Install the required Python packages:
pip install google-auth google-cloud-storage openai ddgs
1

Setup with Docker

For local testing without using real GCS, you can use fake-gcs-server.Create a docker-compose.yml file:
version: '3.8'
services:
  fake-gcs-server:
    image: fsouza/fake-gcs-server:latest
    ports:
      - "4443:4443"
    command: ["-scheme", "http", "-port", "4443", "-public-host", "localhost"]
    volumes:
      - ./fake-gcs-data:/data
Start the fake GCS server:
docker-compose up -d
2

Using Fake GCS with Docker

Set the environment variable to direct API calls to the emulator:
export STORAGE_EMULATOR_HOST="http://localhost:4443"
python gcs_for_agent.py
When using Fake GCS, authentication isn't enforced and the client will automatically detect the emulator endpoint.

Params

ParameterTypeDefaultDescription
bucket_namestr-Name of the GCS bucket where JSON files will be stored.
prefixOptional[str]-Path prefix for organizing files in the bucket.
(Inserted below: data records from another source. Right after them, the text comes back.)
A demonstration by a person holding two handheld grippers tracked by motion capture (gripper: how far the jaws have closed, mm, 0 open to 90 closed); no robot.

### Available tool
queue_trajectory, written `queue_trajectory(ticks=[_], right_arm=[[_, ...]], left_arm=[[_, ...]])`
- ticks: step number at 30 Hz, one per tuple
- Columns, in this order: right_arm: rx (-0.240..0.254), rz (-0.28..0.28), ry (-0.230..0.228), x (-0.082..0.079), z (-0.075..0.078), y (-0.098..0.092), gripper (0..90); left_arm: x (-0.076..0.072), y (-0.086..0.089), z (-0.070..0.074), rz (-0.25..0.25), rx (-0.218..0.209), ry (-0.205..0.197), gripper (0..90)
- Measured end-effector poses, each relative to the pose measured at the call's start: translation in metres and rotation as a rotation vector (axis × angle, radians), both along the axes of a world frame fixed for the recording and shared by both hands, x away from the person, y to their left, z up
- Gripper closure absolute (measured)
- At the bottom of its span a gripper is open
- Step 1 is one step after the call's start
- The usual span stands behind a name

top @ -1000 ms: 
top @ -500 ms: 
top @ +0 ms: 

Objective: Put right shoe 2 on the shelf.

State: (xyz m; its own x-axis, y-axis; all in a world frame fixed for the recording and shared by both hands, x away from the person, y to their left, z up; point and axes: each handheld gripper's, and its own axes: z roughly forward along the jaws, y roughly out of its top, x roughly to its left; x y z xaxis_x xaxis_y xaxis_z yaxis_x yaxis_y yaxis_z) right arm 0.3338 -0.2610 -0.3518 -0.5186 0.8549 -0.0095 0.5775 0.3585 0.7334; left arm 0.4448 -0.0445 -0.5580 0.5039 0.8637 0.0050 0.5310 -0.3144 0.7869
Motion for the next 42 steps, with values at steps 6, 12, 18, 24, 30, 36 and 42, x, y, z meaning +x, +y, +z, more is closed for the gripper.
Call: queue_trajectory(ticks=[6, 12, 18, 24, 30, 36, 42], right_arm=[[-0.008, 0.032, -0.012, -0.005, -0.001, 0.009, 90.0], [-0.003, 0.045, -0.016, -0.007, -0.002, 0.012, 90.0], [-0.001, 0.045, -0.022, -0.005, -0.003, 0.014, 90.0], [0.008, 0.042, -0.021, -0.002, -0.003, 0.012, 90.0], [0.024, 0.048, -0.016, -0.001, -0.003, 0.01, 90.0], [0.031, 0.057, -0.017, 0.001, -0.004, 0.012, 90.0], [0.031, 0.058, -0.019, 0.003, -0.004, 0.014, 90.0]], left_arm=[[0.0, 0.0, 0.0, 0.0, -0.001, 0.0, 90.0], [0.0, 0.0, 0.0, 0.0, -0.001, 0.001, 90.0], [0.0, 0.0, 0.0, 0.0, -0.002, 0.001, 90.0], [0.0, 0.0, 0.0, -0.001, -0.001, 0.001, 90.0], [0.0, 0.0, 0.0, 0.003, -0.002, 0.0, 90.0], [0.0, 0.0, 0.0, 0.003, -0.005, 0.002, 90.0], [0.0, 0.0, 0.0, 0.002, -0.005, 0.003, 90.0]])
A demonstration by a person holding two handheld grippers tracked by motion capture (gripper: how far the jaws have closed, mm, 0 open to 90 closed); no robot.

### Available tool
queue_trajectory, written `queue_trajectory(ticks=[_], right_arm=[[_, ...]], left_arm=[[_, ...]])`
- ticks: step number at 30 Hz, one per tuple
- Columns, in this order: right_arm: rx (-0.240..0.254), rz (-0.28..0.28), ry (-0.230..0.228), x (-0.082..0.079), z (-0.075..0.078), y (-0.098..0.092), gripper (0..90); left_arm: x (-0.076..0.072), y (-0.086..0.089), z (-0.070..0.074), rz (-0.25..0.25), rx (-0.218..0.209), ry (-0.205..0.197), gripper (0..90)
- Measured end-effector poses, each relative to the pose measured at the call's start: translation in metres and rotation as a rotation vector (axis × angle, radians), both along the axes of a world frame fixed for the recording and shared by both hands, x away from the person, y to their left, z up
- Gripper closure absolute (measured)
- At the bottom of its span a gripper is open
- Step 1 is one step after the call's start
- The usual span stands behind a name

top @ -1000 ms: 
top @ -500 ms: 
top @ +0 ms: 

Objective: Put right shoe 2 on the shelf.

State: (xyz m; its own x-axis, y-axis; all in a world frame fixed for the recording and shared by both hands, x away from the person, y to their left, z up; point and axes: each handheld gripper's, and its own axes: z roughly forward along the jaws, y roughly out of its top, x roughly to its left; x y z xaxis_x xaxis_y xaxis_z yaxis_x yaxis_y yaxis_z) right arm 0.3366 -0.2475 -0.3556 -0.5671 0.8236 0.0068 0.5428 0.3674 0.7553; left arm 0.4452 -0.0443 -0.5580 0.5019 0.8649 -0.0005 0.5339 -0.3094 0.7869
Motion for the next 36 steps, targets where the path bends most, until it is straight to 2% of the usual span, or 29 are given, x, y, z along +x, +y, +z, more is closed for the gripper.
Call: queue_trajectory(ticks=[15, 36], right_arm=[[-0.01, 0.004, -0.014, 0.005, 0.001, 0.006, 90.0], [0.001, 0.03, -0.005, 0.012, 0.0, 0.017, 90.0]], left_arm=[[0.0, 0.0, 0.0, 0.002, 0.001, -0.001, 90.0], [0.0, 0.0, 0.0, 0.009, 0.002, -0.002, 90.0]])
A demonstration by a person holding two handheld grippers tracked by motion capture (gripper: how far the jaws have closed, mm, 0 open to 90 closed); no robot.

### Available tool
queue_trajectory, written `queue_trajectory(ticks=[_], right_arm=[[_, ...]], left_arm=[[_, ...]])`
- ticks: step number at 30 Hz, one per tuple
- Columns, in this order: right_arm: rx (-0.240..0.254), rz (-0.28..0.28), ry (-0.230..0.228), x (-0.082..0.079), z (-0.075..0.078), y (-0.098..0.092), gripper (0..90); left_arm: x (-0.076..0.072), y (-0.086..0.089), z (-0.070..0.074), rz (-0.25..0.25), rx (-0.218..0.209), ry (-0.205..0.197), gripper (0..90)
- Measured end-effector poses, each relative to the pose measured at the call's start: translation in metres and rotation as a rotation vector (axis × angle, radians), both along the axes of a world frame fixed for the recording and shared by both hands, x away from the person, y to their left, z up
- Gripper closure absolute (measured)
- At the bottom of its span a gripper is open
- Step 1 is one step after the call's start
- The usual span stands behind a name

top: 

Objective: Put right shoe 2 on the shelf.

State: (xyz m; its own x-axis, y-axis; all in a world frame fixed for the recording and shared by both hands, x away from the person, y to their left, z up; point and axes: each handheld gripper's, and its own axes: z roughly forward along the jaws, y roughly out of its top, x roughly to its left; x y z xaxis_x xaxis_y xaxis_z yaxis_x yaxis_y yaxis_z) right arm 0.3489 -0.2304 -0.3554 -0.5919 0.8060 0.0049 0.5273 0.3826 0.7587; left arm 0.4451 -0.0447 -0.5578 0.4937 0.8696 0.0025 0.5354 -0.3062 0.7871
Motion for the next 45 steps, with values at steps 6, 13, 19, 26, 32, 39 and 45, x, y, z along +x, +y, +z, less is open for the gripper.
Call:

Defaults to "agno/".
session_tableOptional[str]-Name of the JSON file to store sessions (without .json extension).
memory_tableOptional[str]-Name of the JSON file to store user memories.
metrics_tableOptional[str]-Name of the JSON file to store metrics.
eval_tableOptional[str]-Name of the JSON file to store evaluation runs.
knowledge_tableOptional[str]-Name of the JSON file to store knowledge content.
projectOptional[str]-GCP project ID. If None, uses default project.
credentialsOptional[Any]-GCP credentials. If None, uses default credentials.